Autor: Natali Tabak Gregorić

Neue Delta-Variante könnte die Freizügigkeit beeinträchtigen

Andrej Plenković, Kroatischer Premierminister

Andrej Plenković, Kroatischer Premierminister

Foto: Goran Kovačić / PIXSELL

Der kroatische Premierminister Andrej Plenković kündigte an, dass Unternehmen, die COVID-Finanzhilfen erhalten möchten, ihre Mitarbeiter in Zukunft impfen lassen müssen.

In den letzten 24 Stunden wurden in Kroatien 103 Corona-Neuinfektionen verzeichnet. Die Positivitätsrate lag bei 2,3 Prozent.


 Der Zivilschutz meldete auch drei weitere coronabedingte Todesfälle. 


Ab heute können die 300 Tausend Kroaten, die ihren digitalen Impfpass bekommen haben, an größeren öffentlichen Veranstaltungen wie Konzerten und Festivals teilnehmen. 


Der kroatische Premierminister Andrej Plenković kündigte an, dass Unternehmen, die COVID-Finanzhilfen erhalten möchten, ihre Mitarbeiter in Zukunft impfen lassen müssen.


„Wir sind der Meinung, dass es fair ist, dass jeder seinen kleinen Beitrag leistet. Wenn die Regierung schon während einer solchen Krise die Impfstoffe bereitstellt, die Gehälter bereitstellt und das normale Funktionieren des gesamten Systems erleichtert, wäre es wirklich fair, wenn jemand der schon die finanziellen Erleichterungen vonseiten der Regierung annimmt, sich auch impfen lässt."
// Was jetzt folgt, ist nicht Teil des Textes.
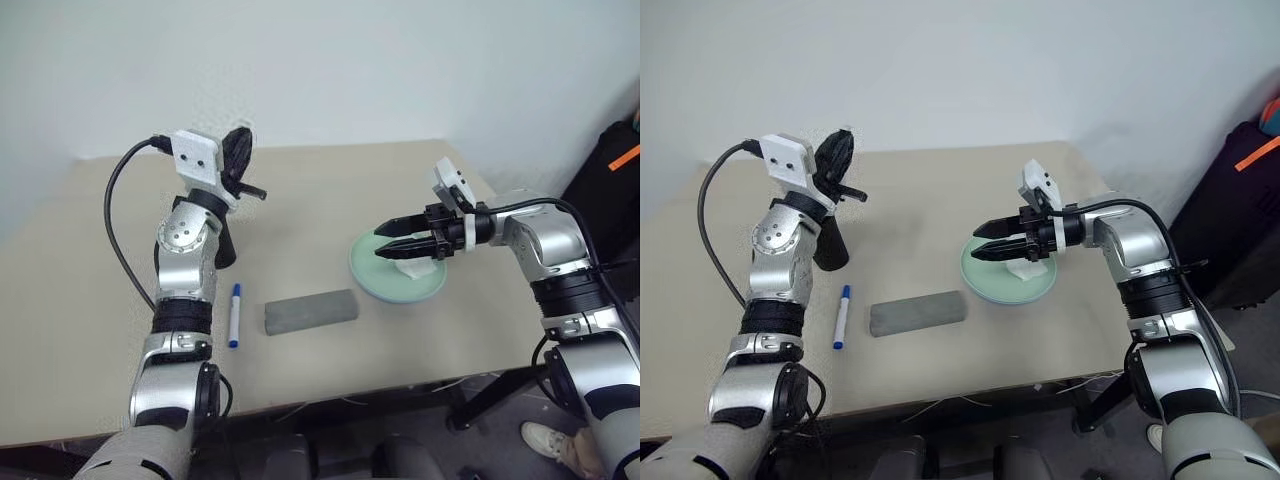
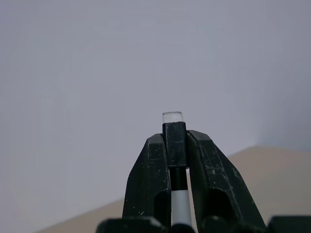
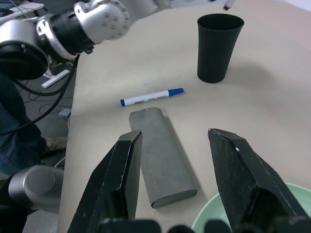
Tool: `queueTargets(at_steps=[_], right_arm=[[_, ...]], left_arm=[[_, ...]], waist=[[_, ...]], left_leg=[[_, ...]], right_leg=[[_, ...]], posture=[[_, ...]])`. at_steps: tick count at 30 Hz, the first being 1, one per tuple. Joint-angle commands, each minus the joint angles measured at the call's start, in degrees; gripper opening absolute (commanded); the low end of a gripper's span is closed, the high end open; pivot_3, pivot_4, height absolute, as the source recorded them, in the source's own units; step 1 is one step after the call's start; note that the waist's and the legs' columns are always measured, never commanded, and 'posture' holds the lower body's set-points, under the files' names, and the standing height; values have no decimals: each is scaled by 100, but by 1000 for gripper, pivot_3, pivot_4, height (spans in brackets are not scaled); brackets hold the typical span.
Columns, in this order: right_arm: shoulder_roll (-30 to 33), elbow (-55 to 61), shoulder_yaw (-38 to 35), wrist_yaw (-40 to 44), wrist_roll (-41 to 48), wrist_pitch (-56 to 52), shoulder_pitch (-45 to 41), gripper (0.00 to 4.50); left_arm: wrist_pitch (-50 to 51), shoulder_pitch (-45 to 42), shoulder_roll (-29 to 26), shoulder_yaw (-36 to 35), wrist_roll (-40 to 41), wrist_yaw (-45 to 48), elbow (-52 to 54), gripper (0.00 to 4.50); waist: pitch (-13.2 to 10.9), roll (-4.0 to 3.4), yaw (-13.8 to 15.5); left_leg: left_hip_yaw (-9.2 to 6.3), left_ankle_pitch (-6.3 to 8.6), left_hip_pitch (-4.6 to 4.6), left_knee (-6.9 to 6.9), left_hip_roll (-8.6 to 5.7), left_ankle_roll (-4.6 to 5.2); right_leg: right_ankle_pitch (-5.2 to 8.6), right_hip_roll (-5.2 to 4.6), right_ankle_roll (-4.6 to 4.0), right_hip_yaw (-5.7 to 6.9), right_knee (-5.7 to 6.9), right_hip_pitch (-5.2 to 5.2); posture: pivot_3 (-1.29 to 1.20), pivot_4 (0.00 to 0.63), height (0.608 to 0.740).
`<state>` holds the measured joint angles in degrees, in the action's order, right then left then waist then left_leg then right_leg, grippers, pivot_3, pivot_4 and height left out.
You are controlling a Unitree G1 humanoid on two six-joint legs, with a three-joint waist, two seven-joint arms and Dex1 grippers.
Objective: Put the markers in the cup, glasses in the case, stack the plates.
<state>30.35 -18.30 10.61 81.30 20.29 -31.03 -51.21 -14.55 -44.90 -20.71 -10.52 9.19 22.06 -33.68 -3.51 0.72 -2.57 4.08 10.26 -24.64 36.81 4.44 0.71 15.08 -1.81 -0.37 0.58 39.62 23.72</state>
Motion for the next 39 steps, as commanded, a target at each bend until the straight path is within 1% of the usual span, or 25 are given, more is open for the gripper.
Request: queueTargets(at_steps=[1,7,13,23,33,39], right_arm=[[23,227,-137,-38,100,-28,-143,2343],[38,294,-170,-83,132,-119,-109,2343],[39,332,-179,-126,158,-182,-89,2343],[25,346,-166,-147,165,-217,-101,2343],[43,336,-160,-136,156,-229,-117,2343],[33,305,-152,-131,148,-231,-129,2343]], left_arm=[[-647,-381,-102,-102,-123,-144,-569,108],[-1209,-546,-328,-182,-163,-211,-1497,108],[-1437,-565,-532,-261,-193,-318,-1951,108],[-1583,-456,-691,-321,-122,-238,-2154,108],[-1676,-356,-846,-425,-145,-357,-2343,108],[-1715,-260,-816,-443,-135,-296,-2432,108]], waist=[[0,0,1],[0,0,-11],[0,1,-9],[0,1,-13],[0,2,-13],[0,2,-9]], left_leg=[[0,0,0,0,0,0],[0,0,-1,-1,0,-1],[0,1,-2,-1,0,-1],[0,1,-3,-1,0,-2],[0,1,-3,-3,0,-2],[0,1,-4,-4,0,-2]], right_leg=[[0,0,0,0,0,1],[0,0,0,1,0,3],[0,-1,0,2,0,4],[0,-3,0,5,0,5],[0,-3,0,5,0,7],[0,-3,0,5,0,7]], posture=[[0,0,740],[0,0,740],[0,0,740],[0,0,740],[0,0,740],[0,0,740]])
Das digitale Corona-Impf-Zertifikat der EU ging heute offiziell an den Start. 


Es soll das Reisen innerhalb der EU erleichtern.


 Der sogenannte QR-Code in digitaler oder Papierform zeigt an, dass sein Inhaber einen der von der EU zugelassenen Impfstoffe erhalten hat.


 Doch die neue Delta-Variante, die sich recht schnell verbreitet, könnte die Freizügigkeit beeinträchtigen.